NMR spectra were collected at 300 K on a Bruker DRX400 (400 MHz), Bruker DRX500 (500 MHz), INOVA500 (500 MHz), or Bruker DRX700 (700 MHz) spectrometers, using CDCl3, CD2Cl2, acetone-d6, CD3CN, or benzene-d6 as deuterated solvents. Data for 1H NMR are reported as follows: chemical shift (δ p.p.m.), multiplicity (s = singlet, d = doublet, t = triplet, q = quartet, m = multiplet, and br = broad), coupling constant (Hz), NMR spectra were internally referenced to the following residual solvent signals (CDCl3: δ = 7.26 p.p.m. for 1H, δ = 77.16 p.p.m. for 13C; CD2Cl2: δ = 5.32 p.p.m. for 1H, δ = 54.00 p.p.m. for 13C; acetone-d6: δ = 2.05 p.p.m. for 1H, δ = 29.92 p.p.m. for 13C; CD3CN: δ = 1.94 p.p.m. for 1H, δ = 1.32 p.p.m. for 13C of CD3, C6D6: δ = 7.16 p.p.m. for 1H, δ = 128.06 p.p.m. for 13C).

High-resolution mass spectra were recorded on an LTQ Orbitrap mass spectrometer coupled to an Accela HPLC-System (HPLC column: Hypersyl GOLD, 50 mm×1 mm, particle size 1.9 μm, ionization method: electron spray ionization) and Bruker ultrafleXtreme MALDI-TOF–TOF (three decimal accuracy). Optical rotations were measured in a Schmidt + Haensch Polartronic HH8 polarimeter equipped with a sodium lamp source (589 nm), and are reported as follows: [α]D T °C (c = g/100 mL, solvent). ITC experiments were performed on a MicroCal VP-ITC device.
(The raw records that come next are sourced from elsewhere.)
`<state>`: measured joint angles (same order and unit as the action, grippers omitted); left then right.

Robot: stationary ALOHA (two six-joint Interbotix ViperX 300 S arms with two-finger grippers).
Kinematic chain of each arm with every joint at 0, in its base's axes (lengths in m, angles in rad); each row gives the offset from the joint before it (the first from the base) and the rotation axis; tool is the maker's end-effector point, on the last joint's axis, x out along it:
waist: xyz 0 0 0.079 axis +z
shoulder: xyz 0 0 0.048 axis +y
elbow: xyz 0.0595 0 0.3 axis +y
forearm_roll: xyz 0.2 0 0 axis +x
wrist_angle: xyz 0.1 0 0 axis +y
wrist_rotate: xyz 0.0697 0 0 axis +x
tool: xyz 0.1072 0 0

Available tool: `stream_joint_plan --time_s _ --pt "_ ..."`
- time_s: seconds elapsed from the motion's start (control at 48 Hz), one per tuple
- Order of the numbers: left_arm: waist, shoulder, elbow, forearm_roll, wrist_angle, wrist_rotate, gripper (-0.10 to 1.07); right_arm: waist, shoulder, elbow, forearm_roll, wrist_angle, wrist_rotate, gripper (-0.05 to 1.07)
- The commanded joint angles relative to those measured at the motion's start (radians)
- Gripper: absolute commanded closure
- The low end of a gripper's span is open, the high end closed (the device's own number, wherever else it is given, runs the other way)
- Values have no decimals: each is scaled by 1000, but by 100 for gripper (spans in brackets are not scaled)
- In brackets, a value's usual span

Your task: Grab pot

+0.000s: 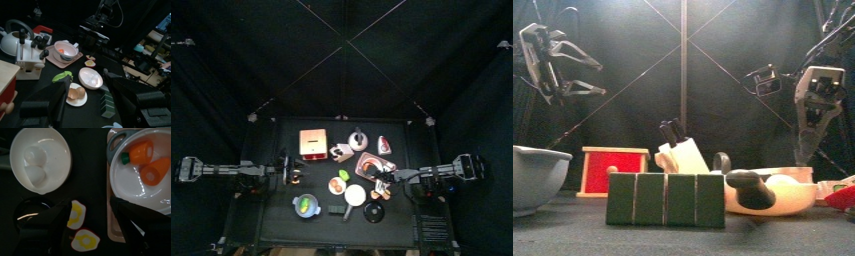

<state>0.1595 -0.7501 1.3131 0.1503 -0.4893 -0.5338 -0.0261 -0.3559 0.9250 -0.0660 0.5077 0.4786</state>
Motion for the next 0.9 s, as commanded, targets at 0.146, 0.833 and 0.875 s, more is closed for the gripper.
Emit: stream_joint_plan --time_s 0.146,0.833,0.875 --pt "-23 20 -18 43 -12 60 7 -64 -23 -44 44 -15 3 8" --pt "-83 26 49 46 -20 118 7 -382 -15 -89 173 28 15 8" --pt "-89 26 52 46 -20 118 7 -396 -14 -100 163 52 44 9"
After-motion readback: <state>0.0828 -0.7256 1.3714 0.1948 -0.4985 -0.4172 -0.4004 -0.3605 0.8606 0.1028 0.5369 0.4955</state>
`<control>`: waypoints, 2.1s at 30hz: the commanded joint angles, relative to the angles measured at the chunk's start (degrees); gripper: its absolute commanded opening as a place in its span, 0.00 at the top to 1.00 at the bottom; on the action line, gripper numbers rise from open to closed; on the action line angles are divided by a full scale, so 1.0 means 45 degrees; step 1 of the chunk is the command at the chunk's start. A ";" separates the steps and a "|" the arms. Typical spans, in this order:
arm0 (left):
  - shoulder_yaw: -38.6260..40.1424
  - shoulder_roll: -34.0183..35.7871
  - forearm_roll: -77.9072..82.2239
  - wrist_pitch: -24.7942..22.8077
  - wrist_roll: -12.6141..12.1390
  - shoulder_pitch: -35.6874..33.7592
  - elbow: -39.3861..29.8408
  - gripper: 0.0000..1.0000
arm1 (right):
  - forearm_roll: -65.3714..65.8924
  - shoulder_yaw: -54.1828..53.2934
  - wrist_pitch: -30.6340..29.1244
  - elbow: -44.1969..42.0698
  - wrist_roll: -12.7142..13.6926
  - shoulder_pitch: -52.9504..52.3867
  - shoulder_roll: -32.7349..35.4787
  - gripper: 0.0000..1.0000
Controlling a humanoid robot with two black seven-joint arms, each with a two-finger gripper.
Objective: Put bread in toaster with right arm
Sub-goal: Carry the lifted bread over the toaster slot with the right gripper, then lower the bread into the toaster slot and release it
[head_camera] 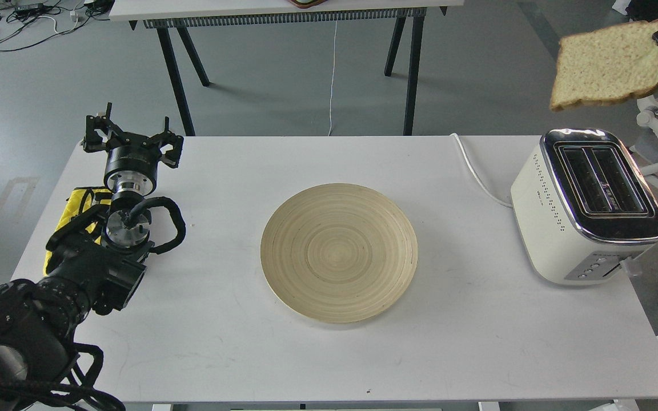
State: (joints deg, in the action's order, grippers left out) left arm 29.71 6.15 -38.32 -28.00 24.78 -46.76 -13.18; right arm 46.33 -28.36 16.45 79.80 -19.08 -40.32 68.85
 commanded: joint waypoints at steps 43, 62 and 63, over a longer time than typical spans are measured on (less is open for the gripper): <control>0.0000 -0.0001 0.0000 0.0000 0.0000 0.0000 -0.0001 0.00 | 0.2088 0.3040 -0.0062 -0.1502 -0.0019 0.0209 0.0169 0.99; 0.0000 -0.0001 0.0000 0.0000 0.0000 0.0000 -0.0001 0.00 | 0.2088 0.3099 -0.0121 -0.2459 0.0157 0.0229 -0.1588 0.63; 0.0000 -0.0001 0.0000 0.0000 0.0000 0.0000 -0.0001 0.00 | 0.2088 0.3099 -0.0121 -0.2459 0.0157 0.0229 -0.1666 0.54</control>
State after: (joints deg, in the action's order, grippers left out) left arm 29.71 6.15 -38.32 -28.00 24.79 -46.76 -13.19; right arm 55.71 -14.42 15.93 68.75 -18.42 -39.29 62.49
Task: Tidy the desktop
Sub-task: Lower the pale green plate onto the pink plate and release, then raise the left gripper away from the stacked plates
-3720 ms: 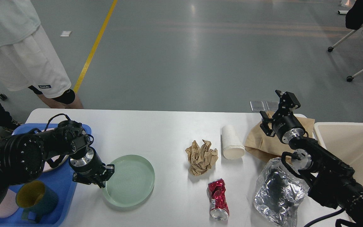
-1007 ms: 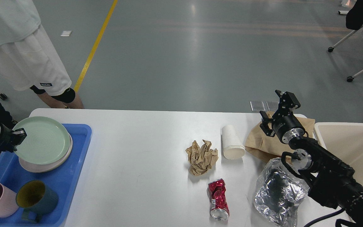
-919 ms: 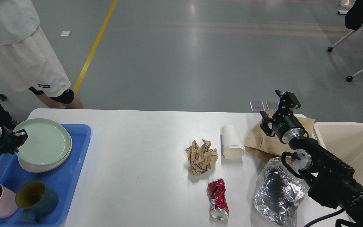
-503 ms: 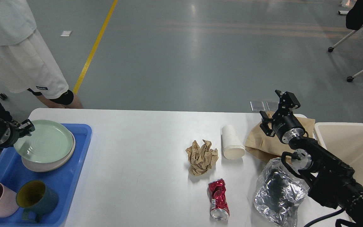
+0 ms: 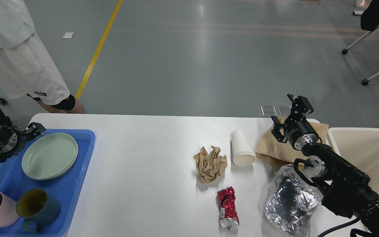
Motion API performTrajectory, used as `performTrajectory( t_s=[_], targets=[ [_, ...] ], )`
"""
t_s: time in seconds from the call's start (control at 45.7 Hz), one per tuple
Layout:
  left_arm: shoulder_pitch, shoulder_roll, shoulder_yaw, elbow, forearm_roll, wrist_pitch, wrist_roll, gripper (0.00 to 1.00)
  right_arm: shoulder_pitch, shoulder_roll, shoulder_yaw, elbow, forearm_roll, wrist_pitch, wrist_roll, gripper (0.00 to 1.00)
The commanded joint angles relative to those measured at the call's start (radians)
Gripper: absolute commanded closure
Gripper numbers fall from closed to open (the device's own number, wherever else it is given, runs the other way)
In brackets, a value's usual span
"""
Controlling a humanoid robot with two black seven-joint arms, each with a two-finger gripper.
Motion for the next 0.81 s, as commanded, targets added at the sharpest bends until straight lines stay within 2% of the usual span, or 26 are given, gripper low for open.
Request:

The anomeric ratio was determined by 1H NMR spectroscopy on the crude reaction mixture and the anomeric configuration was determined by 2D NOESY. Chemical yields refer to combined isolated yields of all anomers after flash column chromatography. NMR yields were determined using appropriate internal standards.

General procedure for XB-catalyzed 2-deoxyglycosylation

A mixture of catalyst A (3–10 mol%), glycosyl acceptor 2 (0.2 mmol), and glycal 1 (0.3–0.4 mmol) was dissolved in anhydrous CH2Cl2 (1 mL, 0.2 M for 2), and sealed in a dry tube under argon. The mixture was stirred at a specific temperature (room temperature to 50 °C depending on the substrate). Subsequently, the solvent was removed under reduced pressure and the residue was first analyzed by crude 1H NMR to determine anomeric selectivity and then subjected to flash column chromatography (dry loading) to give the 2-deoxyglycoside 3 or 4.